Legal Basis for Cancellation
The RBI cited the following provisions of the Banking Regulation Act, 1949 –
- Section 22(3)(c): Management character must not be prejudicial to depositors or public interest.
- Section 22(3)(e): No public interest served by allowing the bank to continue.
- Section 22(3)(g): Failure to comply with conditions of the Payments Bank licence.
- Section 5(b) and Section 6: Prohibited from conducting banking business with immediate effect.
- Key compliance violations: Failure to maintain a “Chinese wall” (operational separation) between PPBL and its group entity, One97 Communications — a critical governance requirement to prevent conflict of interest.
Impact
On One97 Communications and the Paytm ecosystem: The regulatory crackdown had cascading consequences –
- Stock fell 40–50%, reflecting investor panic.
- Wallet services, merchant settlements, FASTag, and autopay services were disrupted.
- Paytm was forced to forge emergency partnerships with Axis Bank and Yes Bank for continuity.
- User and merchant migration to rivals like Google Pay and PhonePe.
- Increased compliance costs and operational restructuring.
- Long-term shift towards a leaner, partner-bank-driven business model.
Broader Significance for India
- Consumer protection: RBI action demonstrates zero tolerance toward practices harming depositors.
- Strengthening digital finance: India’s digital payments revolution must rest on strong compliance architecture.
- Fintech regulation: Innovation cannot bypass prudential norms.
- Institutional credibility: Shows RBI’s willingness to act against even large, popular market players.
Challenges
- Regulatory arbitrage risk in the fintech space, where rapid growth often outpaces compliance infrastructure.
- Difficulty in maintaining KYC standards at scale for digital-first banks.
- The tension between financial innovation and depositor protection.
- Risks of group entity entanglement in banking operations, undermining independence.
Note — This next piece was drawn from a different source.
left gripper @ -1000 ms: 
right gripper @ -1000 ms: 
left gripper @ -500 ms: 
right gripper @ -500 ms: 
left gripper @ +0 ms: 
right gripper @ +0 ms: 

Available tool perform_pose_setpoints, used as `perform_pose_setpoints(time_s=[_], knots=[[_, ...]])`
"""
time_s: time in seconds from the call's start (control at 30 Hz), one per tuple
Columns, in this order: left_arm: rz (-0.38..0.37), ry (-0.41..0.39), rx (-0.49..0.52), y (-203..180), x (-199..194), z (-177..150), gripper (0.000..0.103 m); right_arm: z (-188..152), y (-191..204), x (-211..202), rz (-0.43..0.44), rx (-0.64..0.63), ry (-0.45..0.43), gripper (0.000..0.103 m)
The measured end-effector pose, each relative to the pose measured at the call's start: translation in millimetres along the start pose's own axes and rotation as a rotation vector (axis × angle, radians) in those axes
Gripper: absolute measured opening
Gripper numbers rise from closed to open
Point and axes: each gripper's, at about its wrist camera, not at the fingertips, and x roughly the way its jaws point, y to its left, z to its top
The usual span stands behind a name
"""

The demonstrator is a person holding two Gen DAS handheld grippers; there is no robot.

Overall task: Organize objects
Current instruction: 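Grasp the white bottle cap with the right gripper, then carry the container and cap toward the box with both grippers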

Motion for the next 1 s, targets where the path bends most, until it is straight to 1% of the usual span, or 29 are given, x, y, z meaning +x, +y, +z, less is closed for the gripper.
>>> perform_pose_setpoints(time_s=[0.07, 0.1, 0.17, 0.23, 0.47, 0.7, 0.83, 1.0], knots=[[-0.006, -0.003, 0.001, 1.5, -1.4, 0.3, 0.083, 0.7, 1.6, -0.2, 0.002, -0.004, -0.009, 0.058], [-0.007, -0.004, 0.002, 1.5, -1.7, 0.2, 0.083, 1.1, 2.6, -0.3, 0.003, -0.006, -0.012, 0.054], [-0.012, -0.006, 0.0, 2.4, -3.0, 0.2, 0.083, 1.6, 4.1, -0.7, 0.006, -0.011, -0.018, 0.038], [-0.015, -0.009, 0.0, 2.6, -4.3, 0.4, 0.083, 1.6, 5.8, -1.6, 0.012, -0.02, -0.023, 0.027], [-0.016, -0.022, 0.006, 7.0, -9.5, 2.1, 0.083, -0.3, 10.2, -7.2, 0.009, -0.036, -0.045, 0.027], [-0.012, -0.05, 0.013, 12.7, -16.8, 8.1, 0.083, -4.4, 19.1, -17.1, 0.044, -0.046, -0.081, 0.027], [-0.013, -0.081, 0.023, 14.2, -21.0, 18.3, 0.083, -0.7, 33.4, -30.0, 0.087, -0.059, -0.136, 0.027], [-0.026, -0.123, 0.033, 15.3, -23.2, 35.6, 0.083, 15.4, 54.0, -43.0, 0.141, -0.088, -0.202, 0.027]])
- Systemic disruption to millions of users dependent on integrated payment ecosystems.
Way Forward
- This episode reinforces the need for robust compliance frameworks in payment banks before scaling operations.
- It highlights broad supervisory and enforcement powers of the RBI under the BR Act.
- Fintech companies must institutionalise independent compliance functions and maintain strict separation from parent entities.
Policymakers may re-examine the regulatory framework for payments banks, balancing inclusion goals with governance standards.